Total nucleic acid extraction from Drosophila embryos
Total nucleic acids were extracted from 500 µL of Oregon R embryos as described in Ejsmont et al.61 with the omission of RNaseA. After precipitation the nucleic acids were washed carefully five times with 70% ethanol, and resuspended in TE. This material was subsequently processed for DRIP analysis as described below.
DRIP-seq and DRIP-qPCR
The DRIP protocol was adapted from Ginno et al.62. Five hundred micrograms of total nucleic acid were divided in 3 and each treated with 150 µg of RNaseA in presence of 0.5 M NaCl for 3 h at 37 °C. gDNA was purified by phenol-chloroform extraction followed by ethanol precipitation and sonicated to 300 bp using a Covaris. Fragmented gDNA was treated with 2 U of RNaseIII27 (Thermo Fisher) +/−10 µg each of homemade RNaseH I and RNaseH II overnight at 37 °C. Immunoprecipitation was performed as described in Ginno et al.62. After elution, samples were purified with a PCR clean-up column (Macherey-Nagel) with NTB buffer to get rid of SDS followed by a DNA clean and concentrator column (Zymo Research). For sequencing library preparation, material from three immunoprecipitations were pooled. Libraries were prepared using the NEB next Ultra II kit for a directional library for Illumina (NEB). For strand specific DNA sequencing of the RNA–DNA hybrids, we started at the second strand synthesis step and ligated with NEB-next multiplex oligonucleotides for Illumina (NEB). Paired-end sequencing was performed on an Illumina HiSeq 2500 at Genome Quebec.
For qPCR, input was diluted 10-fold and IPs twofold in water. PCR was carried out in 5 µl reactions consisting of 2 µl DNA, 2.5 µl PowerUp SYBR Green master mix (Thermo Fisher) and 0.25 µl of a 1 µM stock of each primer diluted in water. Standard curves were generated using a log titration of Drosophila genomic DNA purified from S2 cells (25 to 0.025 ng). Data were collected using a Viaa7 PCR system (Thermo Fisher) with 40 cycles. The standard curve was used to calculate DNA amounts. All standard curves had R2 values of 0.9 or higher. Oligonucleotides used for qPCR32,63 are list listed in Supplementary Table 1.

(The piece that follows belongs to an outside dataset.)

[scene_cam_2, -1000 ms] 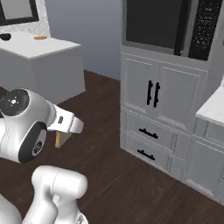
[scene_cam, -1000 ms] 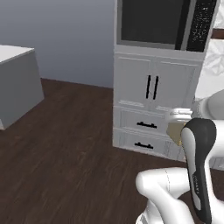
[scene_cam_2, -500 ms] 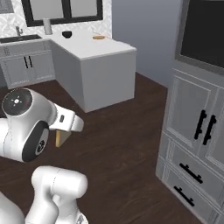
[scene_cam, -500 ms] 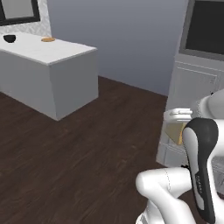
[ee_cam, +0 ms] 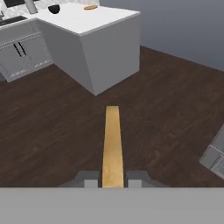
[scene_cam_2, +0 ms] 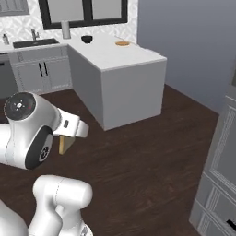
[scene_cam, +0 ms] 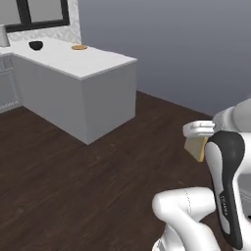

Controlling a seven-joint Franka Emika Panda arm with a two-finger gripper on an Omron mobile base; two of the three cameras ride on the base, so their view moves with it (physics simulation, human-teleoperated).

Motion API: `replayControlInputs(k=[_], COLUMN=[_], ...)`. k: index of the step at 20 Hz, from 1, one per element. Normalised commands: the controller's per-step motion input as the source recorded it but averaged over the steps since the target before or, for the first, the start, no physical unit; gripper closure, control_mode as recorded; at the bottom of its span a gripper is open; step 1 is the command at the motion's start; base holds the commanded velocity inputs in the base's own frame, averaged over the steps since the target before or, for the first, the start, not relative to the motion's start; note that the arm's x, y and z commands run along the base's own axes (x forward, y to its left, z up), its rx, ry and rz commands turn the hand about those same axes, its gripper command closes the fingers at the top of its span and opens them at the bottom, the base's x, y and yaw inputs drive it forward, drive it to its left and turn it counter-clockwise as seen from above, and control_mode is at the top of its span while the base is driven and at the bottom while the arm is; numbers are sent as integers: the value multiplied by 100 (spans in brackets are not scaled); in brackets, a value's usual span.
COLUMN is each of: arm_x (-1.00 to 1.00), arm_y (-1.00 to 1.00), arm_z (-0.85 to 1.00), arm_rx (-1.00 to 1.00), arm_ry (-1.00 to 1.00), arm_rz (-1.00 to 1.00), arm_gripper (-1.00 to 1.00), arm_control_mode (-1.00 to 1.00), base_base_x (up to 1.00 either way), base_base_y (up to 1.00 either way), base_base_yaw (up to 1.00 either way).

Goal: Start the toaster. Once the lever pops up, take the bread to the plate on the dining counter.

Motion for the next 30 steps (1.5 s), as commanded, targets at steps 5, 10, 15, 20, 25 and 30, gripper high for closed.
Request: replayControlInputs(k=[5,10,15,20,25,30], arm_x=[0,0,0,0,0,0], arm_y=[0,0,0,0,0,0], arm_z=[0,0,0,0,0,0], arm_rx=[0,0,0,0,0,0], arm_ry=[0,0,0,0,0,0], arm_rz=[0,0,0,0,0,0], arm_gripper=[100,100,100,100,100,100], arm_control_mode=[100,100,100,100,100,100], base_base_x=[100,100,100,100,100,100], base_base_y=[37,20,3,0,1,2], base_base_yaw=[3,-4,-17,-33,-45,-41])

FastQ files of DRIP-seq reads were trimmed with Trimmomatic (PE –phred33), using the GenPpipes ChIP-seq pipeline (steps 1–3)64. Reads with both mate pairs were aligned to the dm3 version of the Drosophila genome using Bowtie2/2.3.1(–fr –no-mixed –no-unal)65. Sam files generated by Bowtie2 were converted to bam, sorted and indexed (samtools (v. 1.4.1)66 and Picard (http://broadinstitute.github.io/picard) MarkDuplicates (default parameters) was used to remove duplicates. To generate strand specific bam files, samtools was used as follows:
Forward strand: samtools view –f 99; samtools view –f 147, followed by samtools merge.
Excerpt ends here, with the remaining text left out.